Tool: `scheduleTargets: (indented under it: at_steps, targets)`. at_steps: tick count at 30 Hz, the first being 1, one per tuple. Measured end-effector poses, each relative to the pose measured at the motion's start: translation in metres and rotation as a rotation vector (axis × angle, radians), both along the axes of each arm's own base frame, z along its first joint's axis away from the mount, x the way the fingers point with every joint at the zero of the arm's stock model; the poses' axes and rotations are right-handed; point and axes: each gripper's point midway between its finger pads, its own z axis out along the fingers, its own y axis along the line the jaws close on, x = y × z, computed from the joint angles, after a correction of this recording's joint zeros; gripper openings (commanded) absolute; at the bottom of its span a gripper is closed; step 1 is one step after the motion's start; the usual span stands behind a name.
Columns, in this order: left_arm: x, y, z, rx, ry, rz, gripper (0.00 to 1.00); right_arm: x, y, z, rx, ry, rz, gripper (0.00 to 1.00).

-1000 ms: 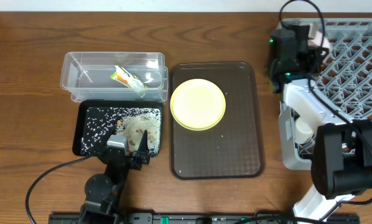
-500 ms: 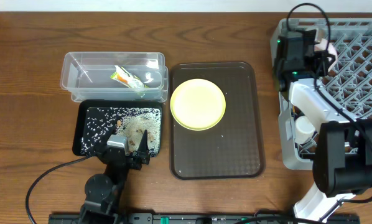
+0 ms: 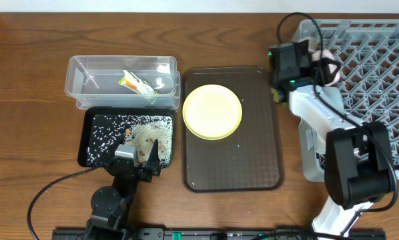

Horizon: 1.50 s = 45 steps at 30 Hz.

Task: Sort waste into correct bins and load items into the dishwasher rack
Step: 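Grasp the yellow plate edge with the right gripper, then carry the yellow plate into the dish rack and stand it upright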

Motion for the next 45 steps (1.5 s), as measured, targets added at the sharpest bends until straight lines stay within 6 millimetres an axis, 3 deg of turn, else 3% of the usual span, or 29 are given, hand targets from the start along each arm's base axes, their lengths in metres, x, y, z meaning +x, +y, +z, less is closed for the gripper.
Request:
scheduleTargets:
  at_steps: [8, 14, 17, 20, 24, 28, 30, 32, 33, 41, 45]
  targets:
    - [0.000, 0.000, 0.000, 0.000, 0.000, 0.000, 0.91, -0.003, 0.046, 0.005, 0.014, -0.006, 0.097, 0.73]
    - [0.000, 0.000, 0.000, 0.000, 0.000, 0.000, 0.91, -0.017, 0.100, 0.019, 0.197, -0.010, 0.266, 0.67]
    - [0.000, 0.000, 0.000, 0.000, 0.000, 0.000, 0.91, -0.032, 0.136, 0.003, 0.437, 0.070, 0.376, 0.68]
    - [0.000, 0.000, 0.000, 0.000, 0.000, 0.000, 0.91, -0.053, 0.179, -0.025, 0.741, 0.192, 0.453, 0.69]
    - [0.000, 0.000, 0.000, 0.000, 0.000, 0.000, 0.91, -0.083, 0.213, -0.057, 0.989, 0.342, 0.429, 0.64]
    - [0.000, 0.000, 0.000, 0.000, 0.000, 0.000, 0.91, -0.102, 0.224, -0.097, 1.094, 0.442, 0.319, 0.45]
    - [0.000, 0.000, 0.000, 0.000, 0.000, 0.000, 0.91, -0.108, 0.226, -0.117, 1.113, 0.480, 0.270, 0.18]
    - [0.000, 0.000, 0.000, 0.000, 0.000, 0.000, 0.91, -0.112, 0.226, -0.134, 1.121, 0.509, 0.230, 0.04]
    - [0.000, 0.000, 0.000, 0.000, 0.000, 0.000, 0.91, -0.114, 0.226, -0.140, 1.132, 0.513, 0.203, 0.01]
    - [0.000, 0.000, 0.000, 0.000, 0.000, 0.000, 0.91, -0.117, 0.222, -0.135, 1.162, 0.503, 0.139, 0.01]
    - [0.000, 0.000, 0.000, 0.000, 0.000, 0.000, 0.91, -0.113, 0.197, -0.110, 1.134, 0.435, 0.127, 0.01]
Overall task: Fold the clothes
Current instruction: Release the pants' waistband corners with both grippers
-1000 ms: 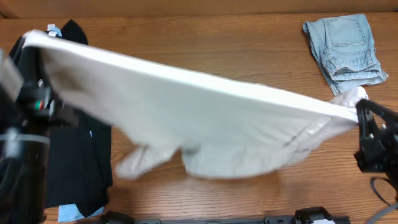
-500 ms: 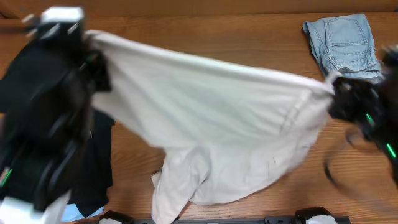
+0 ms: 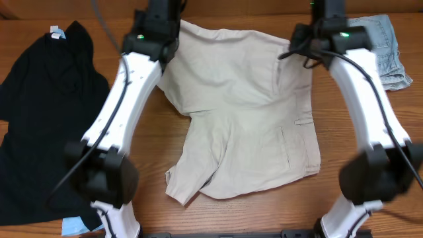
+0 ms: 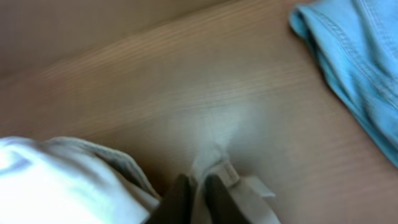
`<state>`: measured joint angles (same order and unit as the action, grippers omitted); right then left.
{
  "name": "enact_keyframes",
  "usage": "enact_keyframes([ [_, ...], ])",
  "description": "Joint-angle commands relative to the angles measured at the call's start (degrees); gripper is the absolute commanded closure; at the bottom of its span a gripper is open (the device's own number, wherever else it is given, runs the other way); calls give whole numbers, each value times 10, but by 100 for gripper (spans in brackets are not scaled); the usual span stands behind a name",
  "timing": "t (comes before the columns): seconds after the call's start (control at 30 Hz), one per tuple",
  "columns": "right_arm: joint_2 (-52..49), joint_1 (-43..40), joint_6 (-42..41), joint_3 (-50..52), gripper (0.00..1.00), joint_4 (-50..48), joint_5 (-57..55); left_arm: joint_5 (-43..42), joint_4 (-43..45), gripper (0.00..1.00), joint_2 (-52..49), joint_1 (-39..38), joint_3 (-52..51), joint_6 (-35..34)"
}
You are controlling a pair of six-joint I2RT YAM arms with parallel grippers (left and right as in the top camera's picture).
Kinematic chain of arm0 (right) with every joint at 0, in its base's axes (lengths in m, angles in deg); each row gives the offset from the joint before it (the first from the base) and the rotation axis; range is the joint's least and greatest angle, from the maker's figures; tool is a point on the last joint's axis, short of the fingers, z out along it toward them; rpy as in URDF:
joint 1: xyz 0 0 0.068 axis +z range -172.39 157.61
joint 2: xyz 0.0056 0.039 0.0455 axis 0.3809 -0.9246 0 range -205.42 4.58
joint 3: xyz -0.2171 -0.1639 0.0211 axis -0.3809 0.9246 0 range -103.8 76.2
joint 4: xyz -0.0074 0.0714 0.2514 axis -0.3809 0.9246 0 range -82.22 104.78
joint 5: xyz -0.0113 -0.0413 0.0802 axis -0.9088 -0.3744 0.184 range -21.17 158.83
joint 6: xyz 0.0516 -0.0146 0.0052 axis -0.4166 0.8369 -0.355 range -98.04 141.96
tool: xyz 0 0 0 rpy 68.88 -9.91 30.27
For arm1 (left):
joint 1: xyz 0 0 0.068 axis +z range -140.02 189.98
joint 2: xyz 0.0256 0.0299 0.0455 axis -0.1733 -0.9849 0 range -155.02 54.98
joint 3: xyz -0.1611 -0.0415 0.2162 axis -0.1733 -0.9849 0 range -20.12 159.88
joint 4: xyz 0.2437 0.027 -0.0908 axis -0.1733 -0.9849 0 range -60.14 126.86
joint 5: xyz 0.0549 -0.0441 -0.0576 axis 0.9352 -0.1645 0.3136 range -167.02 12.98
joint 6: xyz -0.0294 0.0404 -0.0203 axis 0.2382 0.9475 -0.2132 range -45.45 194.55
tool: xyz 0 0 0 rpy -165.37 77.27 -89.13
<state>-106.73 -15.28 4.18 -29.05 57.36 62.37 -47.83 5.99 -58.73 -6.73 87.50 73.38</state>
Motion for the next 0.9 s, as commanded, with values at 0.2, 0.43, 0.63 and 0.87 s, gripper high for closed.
enact_keyframes([
  [0.2, -112, -5, 15, -5, 0, -183, -14, -12, 214, 0, -124, 7, 5, -5],
  [0.43, -42, -14, 13, -25, 0, -86, 4, -72, 3, 0, -61, 18, 80, -17],
  [0.63, -7, -14, 13, -25, 0, 15, 50, -140, -169, 0, -24, 52, 118, -47],
  [0.87, -8, -14, 13, -6, 0, 118, 69, -209, -349, 0, -33, 98, 113, -56],
])
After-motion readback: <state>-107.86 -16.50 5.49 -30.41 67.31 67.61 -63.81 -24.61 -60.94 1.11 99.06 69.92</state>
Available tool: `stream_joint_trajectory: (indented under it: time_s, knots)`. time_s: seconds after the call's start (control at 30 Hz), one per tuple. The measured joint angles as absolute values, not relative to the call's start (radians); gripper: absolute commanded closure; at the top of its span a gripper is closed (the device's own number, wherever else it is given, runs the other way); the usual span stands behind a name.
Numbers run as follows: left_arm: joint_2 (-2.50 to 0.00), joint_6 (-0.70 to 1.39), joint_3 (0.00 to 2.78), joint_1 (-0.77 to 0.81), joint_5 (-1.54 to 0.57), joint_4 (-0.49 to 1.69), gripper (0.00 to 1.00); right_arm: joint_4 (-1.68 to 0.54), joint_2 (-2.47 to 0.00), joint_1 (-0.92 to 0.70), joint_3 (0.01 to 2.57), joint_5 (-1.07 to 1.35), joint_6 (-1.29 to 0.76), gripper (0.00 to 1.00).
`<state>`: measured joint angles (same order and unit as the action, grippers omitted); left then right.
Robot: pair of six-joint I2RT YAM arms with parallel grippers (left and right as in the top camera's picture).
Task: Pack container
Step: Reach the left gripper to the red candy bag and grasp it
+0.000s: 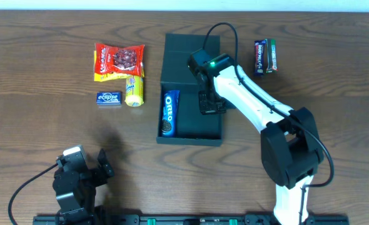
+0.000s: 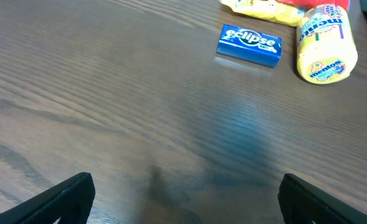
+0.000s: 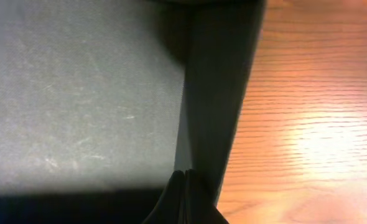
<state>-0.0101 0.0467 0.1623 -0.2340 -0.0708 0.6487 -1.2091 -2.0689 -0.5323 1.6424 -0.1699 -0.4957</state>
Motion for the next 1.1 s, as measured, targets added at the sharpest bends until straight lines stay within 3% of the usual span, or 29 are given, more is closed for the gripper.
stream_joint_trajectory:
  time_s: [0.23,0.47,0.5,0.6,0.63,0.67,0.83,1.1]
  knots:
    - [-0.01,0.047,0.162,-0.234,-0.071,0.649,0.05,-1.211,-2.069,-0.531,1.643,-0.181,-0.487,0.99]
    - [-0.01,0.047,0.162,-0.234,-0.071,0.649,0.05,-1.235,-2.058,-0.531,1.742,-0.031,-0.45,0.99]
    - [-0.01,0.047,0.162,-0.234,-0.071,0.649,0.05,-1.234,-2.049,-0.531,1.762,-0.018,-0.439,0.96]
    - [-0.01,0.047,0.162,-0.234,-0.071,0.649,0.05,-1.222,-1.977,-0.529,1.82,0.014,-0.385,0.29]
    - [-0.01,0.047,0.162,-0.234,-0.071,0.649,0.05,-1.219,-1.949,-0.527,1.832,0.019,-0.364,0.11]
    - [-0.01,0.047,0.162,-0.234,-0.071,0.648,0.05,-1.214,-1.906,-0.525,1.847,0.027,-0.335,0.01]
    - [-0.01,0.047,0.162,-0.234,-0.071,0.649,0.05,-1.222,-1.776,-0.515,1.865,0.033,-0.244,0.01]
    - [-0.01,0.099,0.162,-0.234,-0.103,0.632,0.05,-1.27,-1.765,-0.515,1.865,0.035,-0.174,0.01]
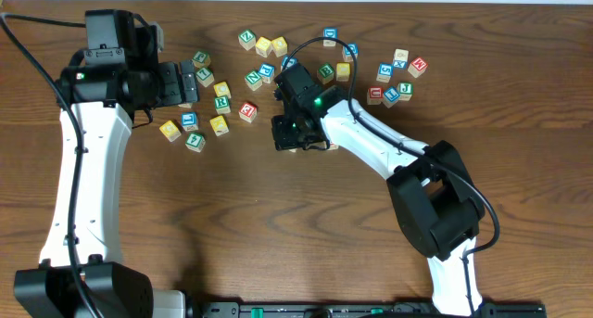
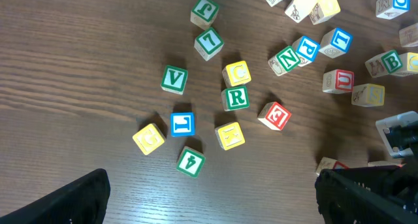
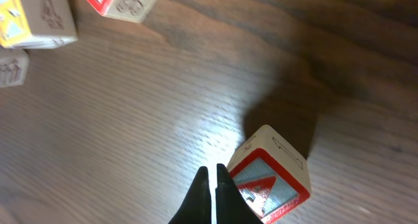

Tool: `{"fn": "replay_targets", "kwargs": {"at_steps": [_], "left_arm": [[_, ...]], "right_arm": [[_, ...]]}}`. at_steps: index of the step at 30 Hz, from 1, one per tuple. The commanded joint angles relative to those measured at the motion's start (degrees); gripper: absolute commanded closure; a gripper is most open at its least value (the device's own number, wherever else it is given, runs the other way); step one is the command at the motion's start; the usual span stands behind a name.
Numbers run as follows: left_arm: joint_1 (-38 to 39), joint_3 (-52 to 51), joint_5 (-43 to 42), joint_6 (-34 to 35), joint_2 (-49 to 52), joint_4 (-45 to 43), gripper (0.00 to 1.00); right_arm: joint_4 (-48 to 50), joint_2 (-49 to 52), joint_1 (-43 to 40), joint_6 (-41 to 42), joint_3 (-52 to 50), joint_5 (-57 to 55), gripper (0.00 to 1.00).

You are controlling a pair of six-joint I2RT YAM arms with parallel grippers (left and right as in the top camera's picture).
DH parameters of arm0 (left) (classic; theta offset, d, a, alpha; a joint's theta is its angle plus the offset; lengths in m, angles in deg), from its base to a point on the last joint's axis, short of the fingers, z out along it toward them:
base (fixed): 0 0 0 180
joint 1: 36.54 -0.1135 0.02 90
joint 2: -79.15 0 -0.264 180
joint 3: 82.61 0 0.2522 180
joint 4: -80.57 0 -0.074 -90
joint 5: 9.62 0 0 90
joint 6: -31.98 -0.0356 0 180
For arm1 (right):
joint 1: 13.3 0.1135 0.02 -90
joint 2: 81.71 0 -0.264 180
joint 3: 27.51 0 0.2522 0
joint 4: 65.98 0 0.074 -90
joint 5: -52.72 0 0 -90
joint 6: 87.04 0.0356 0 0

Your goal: Spell out AI2

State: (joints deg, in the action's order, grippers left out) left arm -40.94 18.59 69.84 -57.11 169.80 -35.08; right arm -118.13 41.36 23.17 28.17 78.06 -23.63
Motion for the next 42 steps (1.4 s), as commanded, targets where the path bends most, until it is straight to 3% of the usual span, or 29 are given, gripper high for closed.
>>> {"fn": "replay_targets", "kwargs": {"at_steps": [1,16,37,42], "left_arm": [[0.0,-0.1,0.1,0.1,0.0,0.1,0.0],[0.0,-0.1,0.1,0.1,0.0,0.1,0.01],[0.0,-0.1,0.1,0.1,0.0,0.1,0.0],[0.0,-0.1,0.1,0.1,0.0,0.1,0.01]], "right_arm": [[-1.9,0.6,-1.4,-3.1,0.8,-1.3,0.99],[-8.3,0.6,-5.1,-9.6,2.3,-1.3,0.99],[-12.2,0.0,-5.8,-9.4,3.2,-1.3,0.99],[-12.2,0.0,-5.8,-9.4,6.6,-1.4,0.93]]}}
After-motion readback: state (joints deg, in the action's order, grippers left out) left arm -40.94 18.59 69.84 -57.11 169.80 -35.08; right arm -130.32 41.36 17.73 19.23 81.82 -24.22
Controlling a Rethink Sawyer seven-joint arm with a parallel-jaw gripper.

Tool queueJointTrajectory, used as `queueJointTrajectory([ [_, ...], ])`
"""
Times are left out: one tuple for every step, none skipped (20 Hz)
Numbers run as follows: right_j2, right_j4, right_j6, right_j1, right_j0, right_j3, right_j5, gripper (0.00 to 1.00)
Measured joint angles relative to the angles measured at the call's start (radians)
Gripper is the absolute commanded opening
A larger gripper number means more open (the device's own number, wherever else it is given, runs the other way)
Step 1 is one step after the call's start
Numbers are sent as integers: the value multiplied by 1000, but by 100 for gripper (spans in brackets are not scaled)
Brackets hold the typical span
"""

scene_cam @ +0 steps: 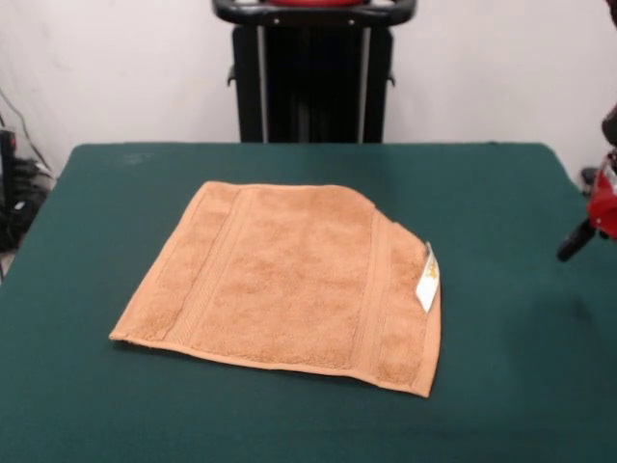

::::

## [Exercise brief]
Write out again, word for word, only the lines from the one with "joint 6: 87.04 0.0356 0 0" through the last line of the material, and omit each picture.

## [Reply]
joint 6: 87.04 0.0356 0 0

Your goal: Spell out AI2

State: (joints deg, in the action's order, grippers left out) left arm -40.94 18.59 69.84 -57.11 169.80 -35.08; right arm -118.13 41.36 23.17 28.17 78.06 -23.63
Motion for the next 42 steps (1.4 s), as commanded, targets where the path bends most, until it is straight to 3% of the usual span, or 29 are given, gripper high for closed.
>>> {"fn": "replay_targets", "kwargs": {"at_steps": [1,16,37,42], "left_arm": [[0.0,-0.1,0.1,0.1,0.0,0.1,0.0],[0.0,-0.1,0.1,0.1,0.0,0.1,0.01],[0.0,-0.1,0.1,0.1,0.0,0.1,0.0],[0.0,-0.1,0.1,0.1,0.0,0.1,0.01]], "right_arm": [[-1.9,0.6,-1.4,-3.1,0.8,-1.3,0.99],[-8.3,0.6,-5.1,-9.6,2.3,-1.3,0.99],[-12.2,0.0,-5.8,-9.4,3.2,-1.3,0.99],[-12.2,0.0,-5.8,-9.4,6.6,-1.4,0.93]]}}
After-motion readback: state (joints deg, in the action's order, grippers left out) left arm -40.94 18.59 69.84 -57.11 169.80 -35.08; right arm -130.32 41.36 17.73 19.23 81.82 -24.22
Controlling a Rethink Sawyer seven-joint arm with a parallel-jaw gripper.

Tool queueJointTrajectory, used as `queueJointTrajectory([ [_, ...], ])`
"""
Times are left out: one tuple for every step, none skipped (20 Hz)
Numbers run as follows: right_j2, right_j4, right_j6, right_j1, right_j0, right_j3, right_j5, gripper (0.00 to 1.00)
Measured joint angles relative to the angles measured at the call's start (radians)
Gripper is the absolute commanded opening
A larger gripper number means more open (the device's own number, wherever else it is given, runs the other way)
Step 1 is one step after the call's start
Numbers are sent as integers: the value multiplied by 1000, but by 100 for gripper (spans in brackets are not scaled)
Brackets hold the typical span
"""

scene_cam @ +0 steps: 

The exercise is done, and nothing more is needed.